Ce sont les Accords d’Oslo qui, après la victoire d’Israël en 1967, ont conféré aux Palestiniens un territoire et un embryon de pouvoir – «l’Autorité palestinienne» – et d’armée, qu’ils n’avaient jamais eus auparavant. Significativement, sous Gaza égyptienne et «Cisjordanie» jordanienne, les Palestiniens ne revendiquèrent jamais une quelconque autodétermination. N’étaient-ils pas arabo-musulmans?
S’ils n’avaient pas reçu de territoire sous l’empire britannique – si l’on écarte le fait que la Jordanie est un Etat dont la population est majoritairement palestinienne – c’est parce qu’ils n’acceptèrent pas l’existence de l’Etat d’Israël et récusèrent le Traité de Sèvres issu de la Conférence de San Remo (1920) décrétant la création d’un «Foyer national juif» et d’un Etat arabe,nommément l’Émirat de Transjordanie.
Au moment même de la signature des Accords d’Oslo, Arafat réaffirma cependant, à destination de son audience arabe, la doctrine de la conquête par étapes. La gauche israélienne – mais aussi les Etats occidentaux – ne voulut pas l’entendre. L «’intifada», la vague d’attentats contre les civils israéliens qui suivit confirmèrent justement le projet de passer à une «étape» supplémentaire.
Le théâtre palestinien
La mise en œuvre de cette stratégie est censée s’appuyer sur la base obtenue (l’ «Autorité palestinienne» des Accords d’Oslo) pour peu à peu grignoter davantage en direction de la «Palestine du Jourdain à la mer», c’est-à-dire de l’élimination d’Israël. Le territoire obtenu par l’OLP est alors devenu la scène de théâtre de la lutte contre la «colonisation», oubliant que l’Autorité Palestinienne devait aux Israéliens son existence même, que les Etats arabes ne lui avaient jamais reconnue. Ce théâtre était destiné à l’opinion publique occidentale, tombée dans le panneau au point de croire que le djihad mondial qui frappe l’Occident est la conséquence de «l’occupation» israélienne.

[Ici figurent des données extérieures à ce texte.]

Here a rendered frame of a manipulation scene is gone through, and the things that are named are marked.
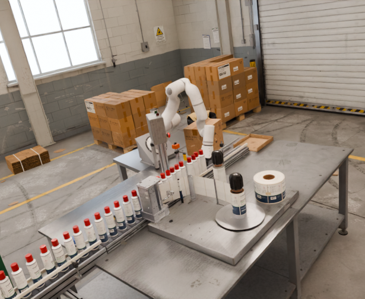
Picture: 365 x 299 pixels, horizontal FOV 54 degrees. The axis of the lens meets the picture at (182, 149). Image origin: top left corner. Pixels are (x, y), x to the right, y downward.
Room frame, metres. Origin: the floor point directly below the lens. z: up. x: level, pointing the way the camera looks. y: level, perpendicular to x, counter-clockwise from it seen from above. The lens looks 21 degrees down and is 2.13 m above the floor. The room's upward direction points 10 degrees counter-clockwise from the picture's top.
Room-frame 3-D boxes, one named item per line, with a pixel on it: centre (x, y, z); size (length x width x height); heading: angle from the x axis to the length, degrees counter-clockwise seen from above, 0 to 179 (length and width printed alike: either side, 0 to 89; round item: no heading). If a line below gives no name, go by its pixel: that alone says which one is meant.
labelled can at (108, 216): (1.94, 0.52, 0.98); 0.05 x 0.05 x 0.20
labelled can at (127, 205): (2.05, 0.41, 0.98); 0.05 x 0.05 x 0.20
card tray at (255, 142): (3.15, -0.68, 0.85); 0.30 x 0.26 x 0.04; 135
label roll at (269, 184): (2.08, -0.53, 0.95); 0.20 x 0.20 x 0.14
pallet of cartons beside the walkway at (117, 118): (6.29, 0.95, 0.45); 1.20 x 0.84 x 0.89; 38
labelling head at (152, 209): (2.08, 0.25, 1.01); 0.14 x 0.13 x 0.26; 135
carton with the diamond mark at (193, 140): (3.16, -0.23, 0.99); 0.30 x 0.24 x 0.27; 144
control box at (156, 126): (2.43, 0.15, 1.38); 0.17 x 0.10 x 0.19; 10
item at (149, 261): (2.47, -0.14, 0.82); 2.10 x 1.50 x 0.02; 135
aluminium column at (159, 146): (2.52, 0.15, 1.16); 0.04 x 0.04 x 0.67; 45
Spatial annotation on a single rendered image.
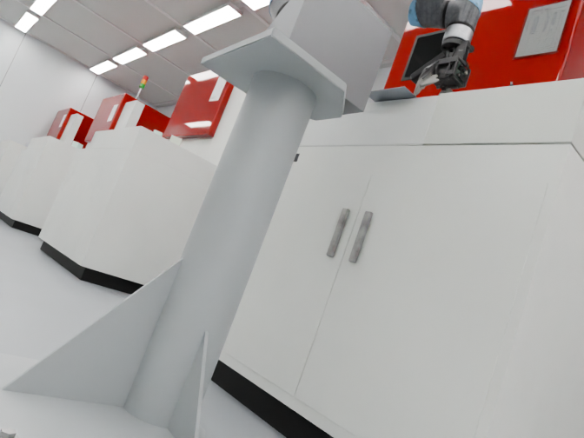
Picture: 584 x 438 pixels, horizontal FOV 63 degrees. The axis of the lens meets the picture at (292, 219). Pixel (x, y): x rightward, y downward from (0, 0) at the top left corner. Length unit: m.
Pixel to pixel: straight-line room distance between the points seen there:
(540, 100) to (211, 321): 0.84
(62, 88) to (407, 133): 8.18
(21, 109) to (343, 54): 8.08
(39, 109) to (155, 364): 8.16
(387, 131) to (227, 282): 0.63
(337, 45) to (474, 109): 0.36
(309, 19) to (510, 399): 0.87
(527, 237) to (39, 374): 0.96
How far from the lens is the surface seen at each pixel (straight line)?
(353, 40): 1.19
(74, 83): 9.21
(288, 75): 1.10
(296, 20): 1.10
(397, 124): 1.35
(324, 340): 1.24
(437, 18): 1.50
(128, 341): 1.05
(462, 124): 1.23
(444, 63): 1.40
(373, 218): 1.24
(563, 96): 1.16
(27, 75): 9.07
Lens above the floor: 0.35
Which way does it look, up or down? 8 degrees up
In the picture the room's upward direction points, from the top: 20 degrees clockwise
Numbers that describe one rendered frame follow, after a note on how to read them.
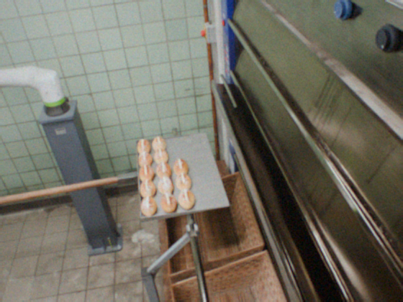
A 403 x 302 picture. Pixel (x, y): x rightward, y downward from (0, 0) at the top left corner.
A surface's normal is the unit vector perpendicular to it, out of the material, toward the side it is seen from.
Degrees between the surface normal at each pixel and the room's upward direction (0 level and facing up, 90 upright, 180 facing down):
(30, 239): 0
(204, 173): 0
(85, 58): 90
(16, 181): 90
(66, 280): 0
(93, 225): 90
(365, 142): 70
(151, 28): 90
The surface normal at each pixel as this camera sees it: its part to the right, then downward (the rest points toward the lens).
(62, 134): 0.17, 0.58
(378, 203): -0.95, -0.14
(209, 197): -0.08, -0.80
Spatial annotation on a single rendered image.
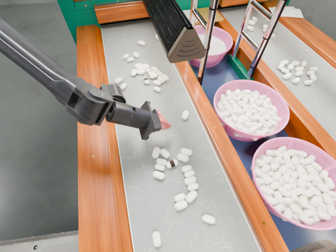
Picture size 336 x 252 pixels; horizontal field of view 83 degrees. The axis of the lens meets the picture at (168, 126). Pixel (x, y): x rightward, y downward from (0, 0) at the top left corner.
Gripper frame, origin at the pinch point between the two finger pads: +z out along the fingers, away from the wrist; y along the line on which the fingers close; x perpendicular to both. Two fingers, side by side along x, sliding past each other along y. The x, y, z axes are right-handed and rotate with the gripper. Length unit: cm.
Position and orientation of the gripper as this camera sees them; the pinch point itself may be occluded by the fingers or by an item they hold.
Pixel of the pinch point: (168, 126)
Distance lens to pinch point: 60.4
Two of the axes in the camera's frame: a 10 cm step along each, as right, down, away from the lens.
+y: -2.8, -7.8, 5.6
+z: 7.4, 1.9, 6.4
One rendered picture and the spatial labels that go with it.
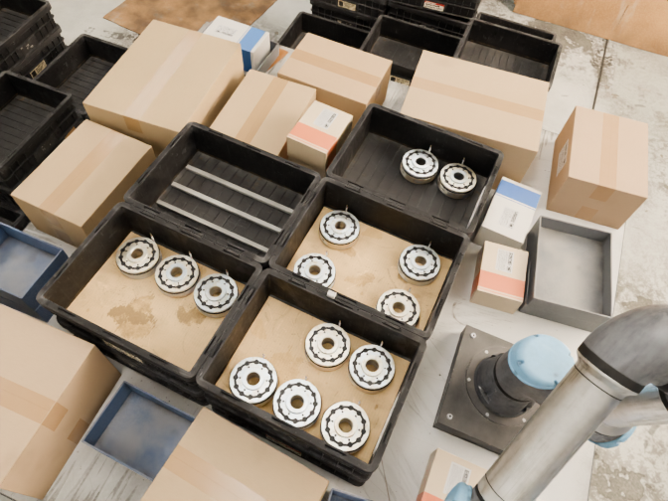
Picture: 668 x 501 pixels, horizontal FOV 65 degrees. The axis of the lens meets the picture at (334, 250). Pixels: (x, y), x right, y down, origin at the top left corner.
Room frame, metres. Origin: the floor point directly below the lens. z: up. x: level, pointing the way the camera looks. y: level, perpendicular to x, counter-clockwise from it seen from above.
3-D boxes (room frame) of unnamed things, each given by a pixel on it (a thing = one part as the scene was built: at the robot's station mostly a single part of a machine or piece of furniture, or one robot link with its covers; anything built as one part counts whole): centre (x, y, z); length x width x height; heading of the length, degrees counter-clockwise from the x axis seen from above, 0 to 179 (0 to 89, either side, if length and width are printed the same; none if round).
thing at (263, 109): (1.13, 0.25, 0.78); 0.30 x 0.22 x 0.16; 165
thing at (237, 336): (0.37, 0.02, 0.87); 0.40 x 0.30 x 0.11; 70
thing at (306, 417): (0.30, 0.04, 0.86); 0.10 x 0.10 x 0.01
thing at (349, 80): (1.35, 0.06, 0.78); 0.30 x 0.22 x 0.16; 71
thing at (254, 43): (1.54, 0.42, 0.75); 0.20 x 0.12 x 0.09; 72
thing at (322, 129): (1.03, 0.07, 0.89); 0.16 x 0.12 x 0.07; 158
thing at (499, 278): (0.73, -0.46, 0.74); 0.16 x 0.12 x 0.07; 169
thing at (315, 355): (0.43, -0.01, 0.86); 0.10 x 0.10 x 0.01
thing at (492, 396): (0.42, -0.45, 0.80); 0.15 x 0.15 x 0.10
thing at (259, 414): (0.37, 0.02, 0.92); 0.40 x 0.30 x 0.02; 70
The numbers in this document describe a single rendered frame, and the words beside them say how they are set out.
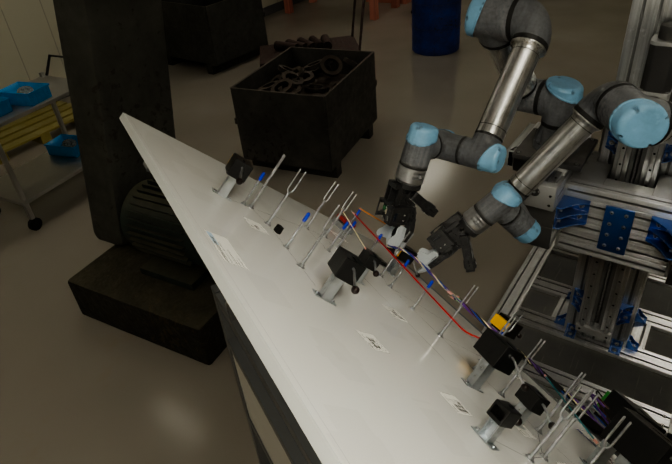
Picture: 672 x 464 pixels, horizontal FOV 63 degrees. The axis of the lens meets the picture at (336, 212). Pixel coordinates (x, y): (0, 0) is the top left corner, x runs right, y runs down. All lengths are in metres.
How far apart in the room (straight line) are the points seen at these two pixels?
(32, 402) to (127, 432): 0.55
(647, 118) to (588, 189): 0.55
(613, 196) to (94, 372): 2.46
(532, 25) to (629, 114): 0.33
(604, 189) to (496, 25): 0.71
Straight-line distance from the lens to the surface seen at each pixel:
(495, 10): 1.61
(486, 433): 0.93
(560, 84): 1.93
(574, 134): 1.65
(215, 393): 2.76
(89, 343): 3.26
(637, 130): 1.52
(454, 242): 1.59
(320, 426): 0.61
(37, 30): 6.68
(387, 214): 1.45
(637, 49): 2.02
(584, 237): 2.10
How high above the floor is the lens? 2.09
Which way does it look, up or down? 34 degrees down
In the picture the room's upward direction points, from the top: 6 degrees counter-clockwise
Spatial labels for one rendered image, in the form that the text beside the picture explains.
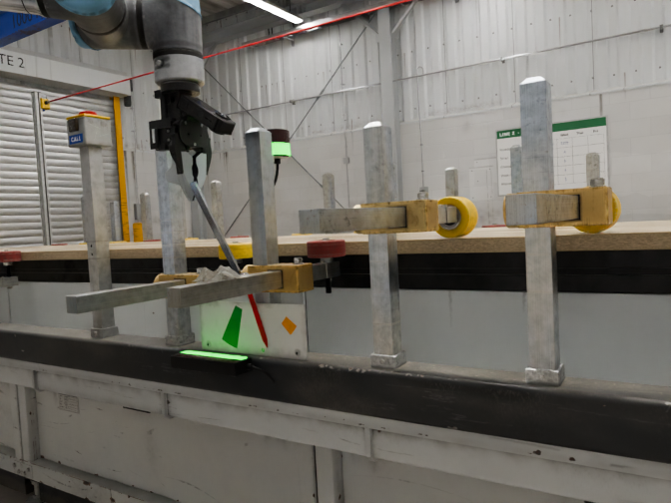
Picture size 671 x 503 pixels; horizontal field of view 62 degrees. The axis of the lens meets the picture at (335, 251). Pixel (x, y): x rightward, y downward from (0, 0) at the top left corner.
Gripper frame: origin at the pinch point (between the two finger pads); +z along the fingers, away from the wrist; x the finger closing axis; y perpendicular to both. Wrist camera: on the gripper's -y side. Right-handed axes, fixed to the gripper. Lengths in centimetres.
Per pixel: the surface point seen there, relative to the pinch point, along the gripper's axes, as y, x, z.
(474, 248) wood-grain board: -44, -27, 12
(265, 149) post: -11.3, -7.3, -7.7
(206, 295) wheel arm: -15.3, 13.6, 16.6
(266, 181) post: -11.4, -7.1, -1.8
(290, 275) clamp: -17.2, -5.2, 15.6
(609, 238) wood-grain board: -67, -26, 11
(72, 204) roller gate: 752, -461, -36
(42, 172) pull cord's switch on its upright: 245, -116, -29
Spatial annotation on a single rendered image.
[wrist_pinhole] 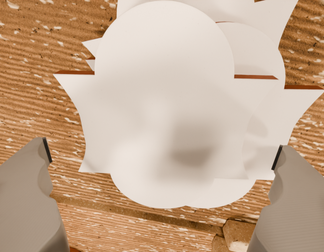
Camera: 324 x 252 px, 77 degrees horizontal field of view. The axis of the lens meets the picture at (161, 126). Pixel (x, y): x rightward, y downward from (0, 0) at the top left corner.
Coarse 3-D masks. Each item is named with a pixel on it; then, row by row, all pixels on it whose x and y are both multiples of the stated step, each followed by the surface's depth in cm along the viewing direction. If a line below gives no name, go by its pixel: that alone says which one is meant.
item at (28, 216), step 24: (0, 168) 9; (24, 168) 9; (0, 192) 7; (24, 192) 7; (48, 192) 9; (0, 216) 7; (24, 216) 7; (48, 216) 7; (0, 240) 6; (24, 240) 6; (48, 240) 6
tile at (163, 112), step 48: (144, 48) 10; (192, 48) 10; (96, 96) 11; (144, 96) 11; (192, 96) 11; (240, 96) 11; (96, 144) 13; (144, 144) 13; (192, 144) 13; (240, 144) 13; (144, 192) 15; (192, 192) 15
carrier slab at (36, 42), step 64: (0, 0) 13; (64, 0) 12; (256, 0) 12; (320, 0) 12; (0, 64) 15; (64, 64) 14; (320, 64) 13; (0, 128) 18; (64, 128) 17; (320, 128) 16; (64, 192) 21; (256, 192) 20
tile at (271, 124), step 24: (240, 24) 10; (240, 48) 11; (264, 48) 11; (240, 72) 11; (264, 72) 11; (288, 96) 12; (312, 96) 12; (264, 120) 13; (288, 120) 13; (264, 144) 14; (264, 168) 15; (216, 192) 16; (240, 192) 16
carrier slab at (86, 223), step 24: (72, 216) 23; (96, 216) 23; (120, 216) 23; (144, 216) 23; (168, 216) 24; (72, 240) 26; (96, 240) 25; (120, 240) 25; (144, 240) 25; (168, 240) 24; (192, 240) 24
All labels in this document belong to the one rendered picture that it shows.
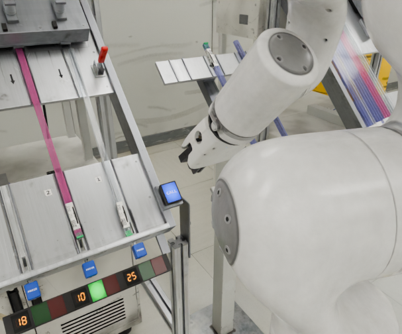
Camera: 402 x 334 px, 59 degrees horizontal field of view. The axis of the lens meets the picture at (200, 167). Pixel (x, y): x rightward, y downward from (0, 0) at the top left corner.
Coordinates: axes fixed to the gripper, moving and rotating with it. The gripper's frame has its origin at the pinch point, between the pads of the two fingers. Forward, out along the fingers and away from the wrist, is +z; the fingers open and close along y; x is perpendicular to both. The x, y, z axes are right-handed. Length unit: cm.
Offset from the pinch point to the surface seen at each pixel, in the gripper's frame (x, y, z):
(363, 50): 32, 98, 20
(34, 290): -9.8, -32.3, 20.3
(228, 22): 79, 74, 54
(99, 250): -6.9, -18.8, 19.3
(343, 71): 24, 80, 19
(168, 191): 0.2, -0.7, 17.0
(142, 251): -10.0, -10.3, 20.3
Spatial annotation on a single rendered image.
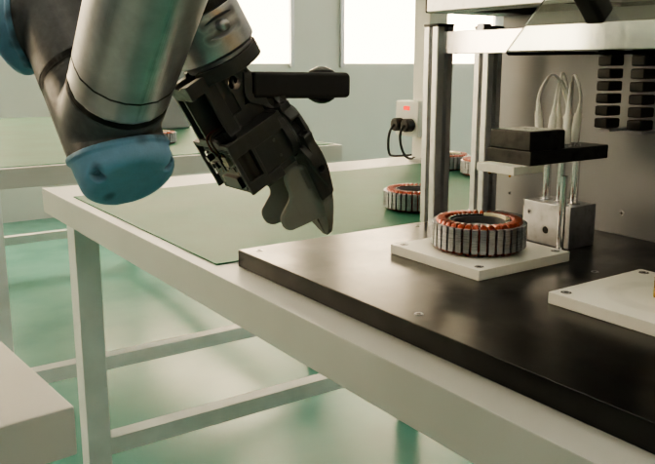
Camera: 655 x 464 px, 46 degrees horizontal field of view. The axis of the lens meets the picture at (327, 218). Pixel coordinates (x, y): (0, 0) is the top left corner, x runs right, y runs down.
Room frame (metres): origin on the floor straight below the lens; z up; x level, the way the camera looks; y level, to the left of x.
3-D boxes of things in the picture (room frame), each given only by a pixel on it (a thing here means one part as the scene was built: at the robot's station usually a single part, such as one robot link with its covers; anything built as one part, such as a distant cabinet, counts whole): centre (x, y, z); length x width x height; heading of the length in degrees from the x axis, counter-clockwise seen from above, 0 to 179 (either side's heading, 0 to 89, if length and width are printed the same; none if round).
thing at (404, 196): (1.32, -0.15, 0.77); 0.11 x 0.11 x 0.04
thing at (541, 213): (0.98, -0.30, 0.80); 0.07 x 0.05 x 0.06; 34
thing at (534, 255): (0.89, -0.18, 0.78); 0.15 x 0.15 x 0.01; 34
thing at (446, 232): (0.89, -0.18, 0.80); 0.11 x 0.11 x 0.04
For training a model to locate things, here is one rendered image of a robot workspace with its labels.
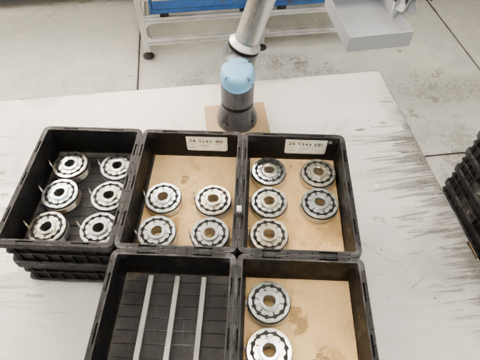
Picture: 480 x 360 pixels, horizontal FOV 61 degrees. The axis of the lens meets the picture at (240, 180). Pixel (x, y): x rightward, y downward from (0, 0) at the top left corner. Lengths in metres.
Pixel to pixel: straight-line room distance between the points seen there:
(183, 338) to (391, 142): 1.02
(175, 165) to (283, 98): 0.61
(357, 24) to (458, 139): 1.48
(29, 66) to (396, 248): 2.76
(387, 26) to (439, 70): 1.81
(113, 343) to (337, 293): 0.55
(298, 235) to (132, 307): 0.47
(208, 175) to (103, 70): 1.99
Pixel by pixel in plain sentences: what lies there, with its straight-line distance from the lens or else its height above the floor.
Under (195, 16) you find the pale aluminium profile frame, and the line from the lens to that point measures 2.96.
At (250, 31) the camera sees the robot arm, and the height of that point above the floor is 1.04.
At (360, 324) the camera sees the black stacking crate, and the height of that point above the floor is 0.88.
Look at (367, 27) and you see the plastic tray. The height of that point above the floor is 1.05.
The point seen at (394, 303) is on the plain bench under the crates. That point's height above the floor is 0.70.
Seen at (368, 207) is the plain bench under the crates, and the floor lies 0.70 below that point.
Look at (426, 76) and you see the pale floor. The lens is 3.18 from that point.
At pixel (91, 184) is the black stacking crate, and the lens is 1.29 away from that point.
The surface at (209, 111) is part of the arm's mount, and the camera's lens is 1.57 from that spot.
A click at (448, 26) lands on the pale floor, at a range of 3.78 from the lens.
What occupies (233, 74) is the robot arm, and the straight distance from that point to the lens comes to 1.38.
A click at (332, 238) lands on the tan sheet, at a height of 0.83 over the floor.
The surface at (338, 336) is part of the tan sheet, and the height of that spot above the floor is 0.83.
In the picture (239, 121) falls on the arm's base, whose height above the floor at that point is 0.78.
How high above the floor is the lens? 1.80
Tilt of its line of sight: 53 degrees down
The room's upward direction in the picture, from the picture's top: straight up
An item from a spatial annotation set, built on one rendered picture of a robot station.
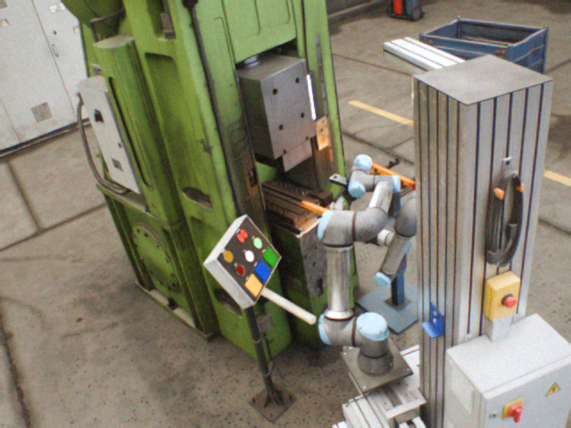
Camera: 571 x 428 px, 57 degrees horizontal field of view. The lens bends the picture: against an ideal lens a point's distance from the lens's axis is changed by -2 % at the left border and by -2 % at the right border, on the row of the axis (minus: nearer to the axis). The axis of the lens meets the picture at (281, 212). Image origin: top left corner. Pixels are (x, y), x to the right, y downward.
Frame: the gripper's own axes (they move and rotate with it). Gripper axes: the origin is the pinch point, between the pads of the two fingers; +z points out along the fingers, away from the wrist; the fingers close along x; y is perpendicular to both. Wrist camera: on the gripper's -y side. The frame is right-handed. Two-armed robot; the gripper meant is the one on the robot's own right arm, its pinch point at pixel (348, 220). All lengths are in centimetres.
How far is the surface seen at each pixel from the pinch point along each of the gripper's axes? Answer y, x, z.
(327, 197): 3.2, 14.7, 27.7
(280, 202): 1.0, -5.5, 44.5
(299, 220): 5.0, -8.6, 27.7
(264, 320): 60, -40, 37
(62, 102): 52, 69, 557
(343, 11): 78, 599, 518
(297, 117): -51, 2, 27
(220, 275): -10, -73, 10
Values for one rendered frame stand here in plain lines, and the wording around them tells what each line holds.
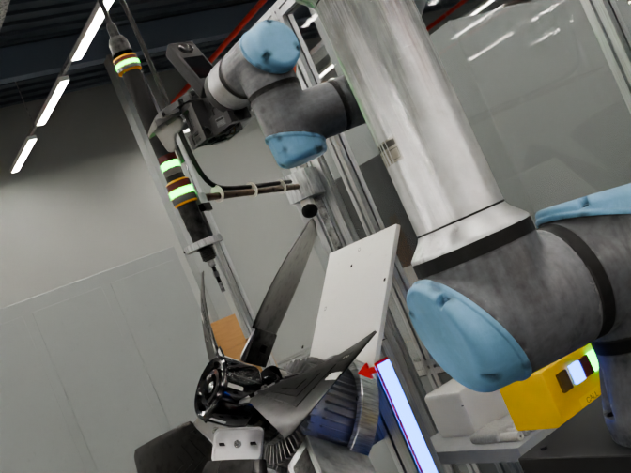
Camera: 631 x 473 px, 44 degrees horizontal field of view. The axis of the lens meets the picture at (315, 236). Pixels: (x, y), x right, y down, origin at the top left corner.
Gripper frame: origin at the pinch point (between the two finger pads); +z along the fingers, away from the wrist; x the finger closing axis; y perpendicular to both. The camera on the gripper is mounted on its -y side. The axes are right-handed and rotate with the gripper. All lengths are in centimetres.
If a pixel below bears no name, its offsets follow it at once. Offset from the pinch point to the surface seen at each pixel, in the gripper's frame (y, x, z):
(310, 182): 12, 49, 37
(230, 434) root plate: 53, -6, 14
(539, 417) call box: 66, 21, -30
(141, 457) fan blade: 54, -12, 46
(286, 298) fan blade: 35.2, 14.5, 12.2
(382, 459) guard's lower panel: 94, 70, 88
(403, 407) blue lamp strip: 54, 0, -29
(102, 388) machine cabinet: 54, 144, 547
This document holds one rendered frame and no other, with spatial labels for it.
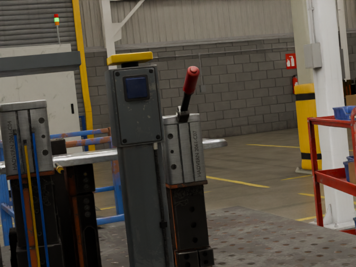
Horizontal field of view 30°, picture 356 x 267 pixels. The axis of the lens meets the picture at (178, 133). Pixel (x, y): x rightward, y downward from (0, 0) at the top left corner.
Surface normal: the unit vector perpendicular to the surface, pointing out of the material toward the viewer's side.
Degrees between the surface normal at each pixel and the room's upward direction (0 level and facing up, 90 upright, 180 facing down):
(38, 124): 90
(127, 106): 90
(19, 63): 90
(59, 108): 90
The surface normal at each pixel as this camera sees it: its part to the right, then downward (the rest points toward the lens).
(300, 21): -0.93, 0.11
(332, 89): 0.37, 0.01
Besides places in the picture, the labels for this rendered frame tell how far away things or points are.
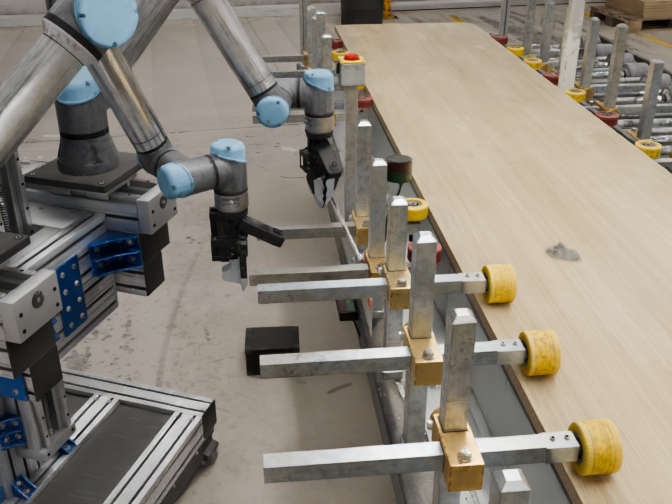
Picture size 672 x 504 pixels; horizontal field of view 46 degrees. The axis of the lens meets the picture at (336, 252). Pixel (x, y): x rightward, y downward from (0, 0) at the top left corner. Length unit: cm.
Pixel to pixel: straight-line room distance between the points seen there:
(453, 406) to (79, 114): 117
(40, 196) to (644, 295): 144
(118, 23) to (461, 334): 81
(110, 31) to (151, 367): 182
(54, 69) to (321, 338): 194
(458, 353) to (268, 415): 171
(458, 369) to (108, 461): 142
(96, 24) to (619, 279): 119
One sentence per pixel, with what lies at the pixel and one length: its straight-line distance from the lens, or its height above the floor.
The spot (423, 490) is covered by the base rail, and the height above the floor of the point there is 70.
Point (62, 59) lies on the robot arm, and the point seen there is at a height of 142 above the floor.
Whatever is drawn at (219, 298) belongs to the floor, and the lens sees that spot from 345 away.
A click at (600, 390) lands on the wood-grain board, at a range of 146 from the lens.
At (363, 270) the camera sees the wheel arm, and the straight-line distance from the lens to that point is 184.
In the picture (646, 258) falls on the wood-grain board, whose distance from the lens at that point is 194.
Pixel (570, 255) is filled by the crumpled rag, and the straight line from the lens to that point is 187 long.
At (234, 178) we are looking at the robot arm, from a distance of 170.
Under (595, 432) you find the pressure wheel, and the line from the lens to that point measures 124.
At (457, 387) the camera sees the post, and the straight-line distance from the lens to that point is 116.
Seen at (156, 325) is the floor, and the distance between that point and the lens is 331.
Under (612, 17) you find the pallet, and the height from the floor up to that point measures 10.
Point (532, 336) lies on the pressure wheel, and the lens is 142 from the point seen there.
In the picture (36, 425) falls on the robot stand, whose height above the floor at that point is 44.
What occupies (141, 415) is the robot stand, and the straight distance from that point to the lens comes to 250.
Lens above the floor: 174
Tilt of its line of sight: 27 degrees down
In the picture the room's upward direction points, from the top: straight up

Une autre étape vient d’être franchie, avec la montée de l’Autorité Palestinienne sur la scène internationale sous les traits d’un «Etat de Palestine», depuis que des Etats occidentaux l’ont reconnu – une aberration sur le plan du «droit international»- et consacré comme acteur international dont le seul projet est de citer à comparaître l’Etat d’Israël devant la Cour de justice internationale!
Le scénario actuel
Le «plan par étapes» semble aujourd’hui mieux se dessiner. A supposer que le concept de «deux peuples, deux Etats» soit mis en œuvre un jour, les prises de position internationales des députés représentant les Arabes israéliens laissent prévoir la suite des événements. On peut discerner trois étapes dans leur stratégie:
– Les Palestiniens se font reconnaître comme un Etat, opération déjà réalisée
– Sur cette lancée, ils s’emploient – par le biais du lobby islamique mondial (l’ «Organisation de la conférence islamique») – majorité de blocage «démocratique» dans toutes les instances internationales dont l’UNESCO – à infliger une défaite universelle, car symbolique, à l’Etat d’Israël, en le délégitimant au fond de son existence, en imposant sur un plan international le narratif coranique de réécriture de la Tora à l’avantage de l’islam, en se livrant au rapt théorique de tous les lieux saints et lieux de mémoire du peuple juif, avec l’assentiment silencieux ou collaboratif de l’Union Européenne. Opération déjà réalisée à l’Unesco et au Comité international des droits de l’homme. Trump l’a arrêtée au Conseil de sécurité.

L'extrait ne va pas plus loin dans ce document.